Exercise aim => The first line of the entries below, the line containing "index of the", and every line between them should be repeated exactly, and nothing else.

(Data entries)
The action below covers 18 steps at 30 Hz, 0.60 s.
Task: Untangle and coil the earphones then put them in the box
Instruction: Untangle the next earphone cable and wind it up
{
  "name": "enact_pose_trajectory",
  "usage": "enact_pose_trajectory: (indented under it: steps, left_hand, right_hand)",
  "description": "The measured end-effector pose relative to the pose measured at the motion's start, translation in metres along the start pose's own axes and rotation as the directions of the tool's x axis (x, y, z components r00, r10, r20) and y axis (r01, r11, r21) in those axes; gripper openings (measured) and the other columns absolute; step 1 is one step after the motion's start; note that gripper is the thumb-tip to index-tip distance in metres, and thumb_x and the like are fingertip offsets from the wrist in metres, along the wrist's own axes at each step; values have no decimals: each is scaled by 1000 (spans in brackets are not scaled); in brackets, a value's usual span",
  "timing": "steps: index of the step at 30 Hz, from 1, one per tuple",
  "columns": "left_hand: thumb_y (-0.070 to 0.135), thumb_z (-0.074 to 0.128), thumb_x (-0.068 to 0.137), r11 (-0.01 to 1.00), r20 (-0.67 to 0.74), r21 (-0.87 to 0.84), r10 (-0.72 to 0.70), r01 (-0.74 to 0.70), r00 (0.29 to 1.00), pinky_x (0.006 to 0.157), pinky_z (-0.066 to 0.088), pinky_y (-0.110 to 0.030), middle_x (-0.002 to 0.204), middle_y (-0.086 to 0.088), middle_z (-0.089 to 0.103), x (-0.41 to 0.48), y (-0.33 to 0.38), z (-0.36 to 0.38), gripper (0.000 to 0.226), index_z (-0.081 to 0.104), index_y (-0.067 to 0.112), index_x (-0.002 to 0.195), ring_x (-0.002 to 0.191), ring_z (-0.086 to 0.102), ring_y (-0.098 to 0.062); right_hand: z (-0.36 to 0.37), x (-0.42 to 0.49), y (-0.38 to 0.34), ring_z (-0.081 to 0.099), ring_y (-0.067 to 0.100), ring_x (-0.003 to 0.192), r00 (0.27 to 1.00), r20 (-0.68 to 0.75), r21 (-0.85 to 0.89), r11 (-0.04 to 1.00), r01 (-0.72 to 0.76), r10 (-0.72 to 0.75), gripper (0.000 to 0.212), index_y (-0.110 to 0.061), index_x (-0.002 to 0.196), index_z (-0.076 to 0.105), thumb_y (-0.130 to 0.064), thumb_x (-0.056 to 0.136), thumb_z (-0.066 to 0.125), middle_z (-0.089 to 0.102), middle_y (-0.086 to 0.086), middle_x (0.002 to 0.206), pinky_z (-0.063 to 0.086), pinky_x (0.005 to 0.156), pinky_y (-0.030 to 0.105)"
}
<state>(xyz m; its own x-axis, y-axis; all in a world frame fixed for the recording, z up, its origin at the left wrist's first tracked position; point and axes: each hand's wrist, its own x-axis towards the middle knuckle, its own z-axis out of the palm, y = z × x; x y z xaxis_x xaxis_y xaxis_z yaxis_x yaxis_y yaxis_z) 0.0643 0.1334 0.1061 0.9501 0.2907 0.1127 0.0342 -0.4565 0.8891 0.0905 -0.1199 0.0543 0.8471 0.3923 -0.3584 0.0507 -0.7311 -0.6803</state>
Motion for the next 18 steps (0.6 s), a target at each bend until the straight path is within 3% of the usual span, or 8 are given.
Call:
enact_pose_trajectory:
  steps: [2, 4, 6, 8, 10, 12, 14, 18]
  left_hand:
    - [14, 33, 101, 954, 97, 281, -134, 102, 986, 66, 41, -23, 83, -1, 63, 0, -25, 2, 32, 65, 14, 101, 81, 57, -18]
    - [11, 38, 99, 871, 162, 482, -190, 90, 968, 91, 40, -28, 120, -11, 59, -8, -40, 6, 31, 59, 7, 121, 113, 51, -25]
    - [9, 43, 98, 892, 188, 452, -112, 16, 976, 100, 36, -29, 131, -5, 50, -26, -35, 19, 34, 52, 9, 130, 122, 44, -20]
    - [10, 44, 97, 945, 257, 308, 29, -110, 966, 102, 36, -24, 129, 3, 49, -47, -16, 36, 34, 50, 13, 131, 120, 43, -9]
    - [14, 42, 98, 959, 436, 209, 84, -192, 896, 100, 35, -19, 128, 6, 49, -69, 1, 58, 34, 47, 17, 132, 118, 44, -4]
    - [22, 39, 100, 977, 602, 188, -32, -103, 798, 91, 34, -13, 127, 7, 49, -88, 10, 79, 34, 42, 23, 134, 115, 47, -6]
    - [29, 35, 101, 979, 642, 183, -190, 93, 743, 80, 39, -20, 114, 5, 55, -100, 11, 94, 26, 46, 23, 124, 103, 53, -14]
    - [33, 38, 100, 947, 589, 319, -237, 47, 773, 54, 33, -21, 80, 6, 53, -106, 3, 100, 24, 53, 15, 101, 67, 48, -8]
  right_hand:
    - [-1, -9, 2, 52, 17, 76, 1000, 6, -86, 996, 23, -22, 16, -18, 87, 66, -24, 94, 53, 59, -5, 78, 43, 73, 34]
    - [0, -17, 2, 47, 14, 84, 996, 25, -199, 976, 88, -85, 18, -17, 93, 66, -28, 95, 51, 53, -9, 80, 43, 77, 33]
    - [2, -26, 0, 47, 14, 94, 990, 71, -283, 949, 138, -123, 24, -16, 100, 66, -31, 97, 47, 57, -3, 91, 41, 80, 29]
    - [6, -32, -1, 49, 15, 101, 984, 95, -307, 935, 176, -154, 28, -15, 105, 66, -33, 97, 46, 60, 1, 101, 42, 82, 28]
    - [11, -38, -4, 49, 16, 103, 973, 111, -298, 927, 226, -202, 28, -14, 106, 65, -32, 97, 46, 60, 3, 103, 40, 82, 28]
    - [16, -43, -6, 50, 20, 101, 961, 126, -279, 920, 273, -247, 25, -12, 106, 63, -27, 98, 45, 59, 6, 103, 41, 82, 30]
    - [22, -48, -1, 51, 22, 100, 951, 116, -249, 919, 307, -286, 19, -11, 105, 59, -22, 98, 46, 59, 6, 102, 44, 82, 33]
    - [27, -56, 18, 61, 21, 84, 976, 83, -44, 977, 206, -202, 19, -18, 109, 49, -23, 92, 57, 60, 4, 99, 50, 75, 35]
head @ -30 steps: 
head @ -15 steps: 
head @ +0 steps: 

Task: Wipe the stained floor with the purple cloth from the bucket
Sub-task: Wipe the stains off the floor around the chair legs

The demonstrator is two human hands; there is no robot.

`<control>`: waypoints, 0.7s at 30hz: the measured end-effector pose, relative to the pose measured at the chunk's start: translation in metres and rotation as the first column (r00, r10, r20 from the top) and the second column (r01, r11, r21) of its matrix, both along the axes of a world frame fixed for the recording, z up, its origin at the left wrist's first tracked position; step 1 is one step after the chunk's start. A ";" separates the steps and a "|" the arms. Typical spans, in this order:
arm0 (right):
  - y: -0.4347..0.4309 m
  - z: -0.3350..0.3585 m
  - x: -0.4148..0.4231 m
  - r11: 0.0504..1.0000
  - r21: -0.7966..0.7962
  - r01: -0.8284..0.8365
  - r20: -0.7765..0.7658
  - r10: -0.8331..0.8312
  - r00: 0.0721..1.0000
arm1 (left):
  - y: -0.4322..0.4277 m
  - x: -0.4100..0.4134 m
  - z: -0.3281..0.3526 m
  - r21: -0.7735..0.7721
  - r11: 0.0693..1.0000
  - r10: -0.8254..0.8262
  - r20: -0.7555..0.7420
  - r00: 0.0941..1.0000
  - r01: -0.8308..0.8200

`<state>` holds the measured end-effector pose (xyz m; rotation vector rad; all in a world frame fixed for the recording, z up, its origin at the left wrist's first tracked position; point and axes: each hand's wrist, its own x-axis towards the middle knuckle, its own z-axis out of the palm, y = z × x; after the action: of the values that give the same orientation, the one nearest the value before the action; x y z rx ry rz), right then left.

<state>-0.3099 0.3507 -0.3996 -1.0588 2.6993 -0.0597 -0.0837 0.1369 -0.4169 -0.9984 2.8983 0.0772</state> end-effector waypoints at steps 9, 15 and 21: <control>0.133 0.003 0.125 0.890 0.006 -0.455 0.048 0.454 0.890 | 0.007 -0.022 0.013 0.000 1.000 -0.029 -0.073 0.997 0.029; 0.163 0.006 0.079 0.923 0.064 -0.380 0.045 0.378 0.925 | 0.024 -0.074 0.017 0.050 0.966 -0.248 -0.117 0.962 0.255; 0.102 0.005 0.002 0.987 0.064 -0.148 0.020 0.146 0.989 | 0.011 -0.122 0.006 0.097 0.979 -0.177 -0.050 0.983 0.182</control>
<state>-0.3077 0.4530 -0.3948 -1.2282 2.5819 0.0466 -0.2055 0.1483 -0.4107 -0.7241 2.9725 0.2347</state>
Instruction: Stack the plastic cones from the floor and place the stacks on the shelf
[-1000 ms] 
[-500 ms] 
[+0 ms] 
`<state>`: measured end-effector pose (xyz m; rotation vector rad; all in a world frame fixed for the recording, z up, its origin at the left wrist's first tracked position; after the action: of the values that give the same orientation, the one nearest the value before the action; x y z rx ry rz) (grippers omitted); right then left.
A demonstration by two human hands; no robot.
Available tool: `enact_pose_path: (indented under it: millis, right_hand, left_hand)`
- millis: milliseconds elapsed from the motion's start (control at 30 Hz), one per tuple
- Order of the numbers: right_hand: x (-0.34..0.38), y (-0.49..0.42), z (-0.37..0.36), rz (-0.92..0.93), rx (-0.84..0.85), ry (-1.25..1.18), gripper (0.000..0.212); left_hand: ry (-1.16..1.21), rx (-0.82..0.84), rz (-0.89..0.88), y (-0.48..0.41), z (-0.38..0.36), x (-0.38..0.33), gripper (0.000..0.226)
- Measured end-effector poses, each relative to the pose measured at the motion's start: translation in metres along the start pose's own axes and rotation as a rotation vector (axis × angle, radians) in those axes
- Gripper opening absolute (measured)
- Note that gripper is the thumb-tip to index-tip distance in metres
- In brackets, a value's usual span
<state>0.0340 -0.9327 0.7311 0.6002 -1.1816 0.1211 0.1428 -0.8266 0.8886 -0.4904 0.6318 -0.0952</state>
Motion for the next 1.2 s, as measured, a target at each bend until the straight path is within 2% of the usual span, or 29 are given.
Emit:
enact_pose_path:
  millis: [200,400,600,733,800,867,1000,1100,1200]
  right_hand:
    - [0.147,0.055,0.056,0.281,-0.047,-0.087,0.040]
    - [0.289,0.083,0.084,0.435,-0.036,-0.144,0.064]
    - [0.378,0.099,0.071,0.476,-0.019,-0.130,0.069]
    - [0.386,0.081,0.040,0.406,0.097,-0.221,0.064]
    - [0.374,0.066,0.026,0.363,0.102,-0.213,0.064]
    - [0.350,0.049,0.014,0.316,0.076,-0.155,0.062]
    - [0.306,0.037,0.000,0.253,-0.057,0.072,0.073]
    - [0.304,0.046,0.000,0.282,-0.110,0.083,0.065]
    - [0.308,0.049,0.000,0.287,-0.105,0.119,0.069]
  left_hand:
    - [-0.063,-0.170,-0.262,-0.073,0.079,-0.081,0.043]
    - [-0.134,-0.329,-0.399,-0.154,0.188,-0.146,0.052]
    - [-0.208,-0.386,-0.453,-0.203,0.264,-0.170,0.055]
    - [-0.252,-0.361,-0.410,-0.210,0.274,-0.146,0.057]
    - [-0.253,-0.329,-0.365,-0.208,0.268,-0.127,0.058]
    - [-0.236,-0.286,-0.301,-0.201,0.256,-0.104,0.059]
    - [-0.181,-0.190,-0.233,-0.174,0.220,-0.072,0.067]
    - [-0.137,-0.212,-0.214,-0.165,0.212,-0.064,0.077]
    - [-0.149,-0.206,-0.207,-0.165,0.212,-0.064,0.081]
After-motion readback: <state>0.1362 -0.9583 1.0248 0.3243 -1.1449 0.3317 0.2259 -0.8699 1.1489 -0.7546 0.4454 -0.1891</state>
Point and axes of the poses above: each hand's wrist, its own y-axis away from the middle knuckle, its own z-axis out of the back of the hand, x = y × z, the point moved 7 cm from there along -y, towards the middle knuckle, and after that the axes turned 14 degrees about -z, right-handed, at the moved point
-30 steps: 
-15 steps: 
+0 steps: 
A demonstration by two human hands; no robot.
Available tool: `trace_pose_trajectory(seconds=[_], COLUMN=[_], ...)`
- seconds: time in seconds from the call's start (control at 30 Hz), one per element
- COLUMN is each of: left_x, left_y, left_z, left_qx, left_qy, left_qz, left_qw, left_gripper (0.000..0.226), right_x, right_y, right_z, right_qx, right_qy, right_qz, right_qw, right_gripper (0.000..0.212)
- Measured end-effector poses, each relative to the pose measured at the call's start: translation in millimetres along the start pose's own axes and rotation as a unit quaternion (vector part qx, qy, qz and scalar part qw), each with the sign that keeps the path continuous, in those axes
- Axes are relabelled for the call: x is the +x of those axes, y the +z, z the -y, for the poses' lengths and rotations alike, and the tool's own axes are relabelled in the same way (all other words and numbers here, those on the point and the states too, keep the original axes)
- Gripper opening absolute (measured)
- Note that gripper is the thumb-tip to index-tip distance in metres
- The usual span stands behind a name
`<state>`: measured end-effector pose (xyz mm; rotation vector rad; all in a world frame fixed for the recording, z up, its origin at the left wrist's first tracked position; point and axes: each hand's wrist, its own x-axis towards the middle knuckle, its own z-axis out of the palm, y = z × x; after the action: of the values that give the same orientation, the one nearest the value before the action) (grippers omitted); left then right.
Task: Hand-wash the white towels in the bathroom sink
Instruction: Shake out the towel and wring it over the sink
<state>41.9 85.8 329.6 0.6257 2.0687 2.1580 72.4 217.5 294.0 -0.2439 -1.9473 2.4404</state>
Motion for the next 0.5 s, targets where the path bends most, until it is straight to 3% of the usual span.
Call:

Your solution =>
The action below covers 18 steps at 30 Hz, 0.60 s.
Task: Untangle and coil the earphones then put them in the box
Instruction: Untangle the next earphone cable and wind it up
{
  "name": "enact_pose_trajectory",
  "usage": "enact_pose_trajectory: (indented under it: steps, left_hand, right_hand)",
  "description": "The measured end-effector pose relative to the pose measured at the motion's start, translation in metres along the start pose's own axes and rotation as the directions of the tool's x axis (x, y, z components r00, r10, r20) and y axis (r01, r11, r21) in those axes; gripper openings (measured) and the other columns absolute; step 1 is one step after the motion's start; note that gripper is the thumb-tip to index-tip distance in metres, and thumb_x and the like are fingertip offsets from the wrist in metres, along the wrist's own axes at each step; values have no decimals: each is scaled by 1000 (spans in brackets are not scaled); in brackets, a value's usual span",
  "timing": "steps: index of the step at 30 Hz, from 1, one per tuple",

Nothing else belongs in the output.